Self-Driven Current-Doubler Synchronous Rectifier and Design Tuning for Maximizing Efficiency in IPT Systems

A novel driving circuit for a current doubler synchronous rectifier to inductive power transfer (IPT) applications is proposed in this paper using only auxiliary windings in the existent rectifier output filter inductors to drive the active switches. The proposed synchronous rectifier (SR) overcomes the limitations of the traditional driving schemes because it does not require any processing, analog circuits, gate drivers circuits or current measurement, normally used in the conventional SR applied to IPT systems.
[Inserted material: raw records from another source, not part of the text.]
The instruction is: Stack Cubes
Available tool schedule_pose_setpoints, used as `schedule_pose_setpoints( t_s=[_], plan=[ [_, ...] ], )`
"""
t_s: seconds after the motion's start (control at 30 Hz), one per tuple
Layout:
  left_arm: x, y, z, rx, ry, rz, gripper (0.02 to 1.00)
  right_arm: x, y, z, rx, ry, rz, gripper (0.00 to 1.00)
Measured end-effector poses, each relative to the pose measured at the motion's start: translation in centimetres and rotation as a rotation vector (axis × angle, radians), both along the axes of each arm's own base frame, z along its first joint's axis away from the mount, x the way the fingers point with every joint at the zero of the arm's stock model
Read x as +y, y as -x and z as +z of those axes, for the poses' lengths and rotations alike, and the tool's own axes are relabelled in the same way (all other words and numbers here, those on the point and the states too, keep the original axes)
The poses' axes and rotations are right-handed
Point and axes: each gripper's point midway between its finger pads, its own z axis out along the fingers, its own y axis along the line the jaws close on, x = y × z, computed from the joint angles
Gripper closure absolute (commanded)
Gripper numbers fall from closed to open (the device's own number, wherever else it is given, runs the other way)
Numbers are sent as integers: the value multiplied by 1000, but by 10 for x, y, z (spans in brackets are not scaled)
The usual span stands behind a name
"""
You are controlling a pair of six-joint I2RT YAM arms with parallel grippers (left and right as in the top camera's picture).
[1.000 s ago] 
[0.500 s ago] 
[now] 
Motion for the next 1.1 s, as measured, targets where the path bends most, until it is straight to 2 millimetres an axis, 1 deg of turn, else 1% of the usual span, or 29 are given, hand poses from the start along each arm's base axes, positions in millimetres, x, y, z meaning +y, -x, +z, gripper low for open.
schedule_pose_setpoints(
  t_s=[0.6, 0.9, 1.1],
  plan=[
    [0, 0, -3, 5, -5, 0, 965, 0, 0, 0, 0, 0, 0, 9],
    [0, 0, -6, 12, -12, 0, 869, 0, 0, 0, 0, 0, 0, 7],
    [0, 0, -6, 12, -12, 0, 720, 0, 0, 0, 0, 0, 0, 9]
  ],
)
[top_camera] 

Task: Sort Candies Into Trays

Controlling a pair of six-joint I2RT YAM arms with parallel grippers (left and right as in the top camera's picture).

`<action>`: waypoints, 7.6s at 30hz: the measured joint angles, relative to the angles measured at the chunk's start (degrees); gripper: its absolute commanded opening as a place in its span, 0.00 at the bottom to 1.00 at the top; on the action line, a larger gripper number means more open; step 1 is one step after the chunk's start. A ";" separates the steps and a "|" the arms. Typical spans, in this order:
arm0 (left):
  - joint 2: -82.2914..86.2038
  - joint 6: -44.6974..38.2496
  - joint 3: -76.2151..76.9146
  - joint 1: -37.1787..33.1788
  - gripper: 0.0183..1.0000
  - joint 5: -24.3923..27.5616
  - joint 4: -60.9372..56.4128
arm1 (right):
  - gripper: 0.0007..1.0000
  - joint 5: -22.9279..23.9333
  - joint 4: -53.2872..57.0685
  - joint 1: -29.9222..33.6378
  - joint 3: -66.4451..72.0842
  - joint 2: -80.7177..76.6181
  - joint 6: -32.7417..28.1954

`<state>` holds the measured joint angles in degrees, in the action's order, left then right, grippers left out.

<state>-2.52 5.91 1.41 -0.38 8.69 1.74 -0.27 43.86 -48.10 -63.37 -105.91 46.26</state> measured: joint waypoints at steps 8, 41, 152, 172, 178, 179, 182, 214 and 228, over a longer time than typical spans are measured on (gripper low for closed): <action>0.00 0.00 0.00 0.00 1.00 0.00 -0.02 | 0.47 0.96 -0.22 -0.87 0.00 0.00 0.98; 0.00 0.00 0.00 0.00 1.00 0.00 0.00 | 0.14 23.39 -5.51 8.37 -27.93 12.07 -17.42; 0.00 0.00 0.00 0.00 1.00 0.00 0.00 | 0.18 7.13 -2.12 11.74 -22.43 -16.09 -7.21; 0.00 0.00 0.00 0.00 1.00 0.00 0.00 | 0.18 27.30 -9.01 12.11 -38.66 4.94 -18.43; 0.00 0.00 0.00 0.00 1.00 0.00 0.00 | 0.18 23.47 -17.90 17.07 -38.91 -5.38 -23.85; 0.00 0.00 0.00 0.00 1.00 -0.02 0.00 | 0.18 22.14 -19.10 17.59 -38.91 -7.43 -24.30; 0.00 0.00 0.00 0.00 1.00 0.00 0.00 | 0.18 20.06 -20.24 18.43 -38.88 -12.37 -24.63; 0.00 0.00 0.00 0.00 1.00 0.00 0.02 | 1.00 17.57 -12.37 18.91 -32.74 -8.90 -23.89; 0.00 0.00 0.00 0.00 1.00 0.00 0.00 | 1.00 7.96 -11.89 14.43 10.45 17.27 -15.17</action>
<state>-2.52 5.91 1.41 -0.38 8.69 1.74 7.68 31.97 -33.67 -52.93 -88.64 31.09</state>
The proposed configuration presents a simple and robust operation considering usual parametric variation in IPT systems, such as coupling factor, misalignment, load variation and component tolerances. Moreover, the same size and weight of the conventional diode rectifier board is maintained due to the simplicity of the self-driven circuit. The proposed configuration allows increasing the global efficiency by reducing the conduction losses of the output rectifier and previous stages. A resonant circuit design procedure using an iterative process to find the maximum efficiency point considering the self-driven SR is proposed to maximize the global system efficiency. A 100 W resonant series-parallel IPT prototype is developed to validate the performance of the proposed self-driven SR circuit presenting a maximum global efficiency equal to 94.8%.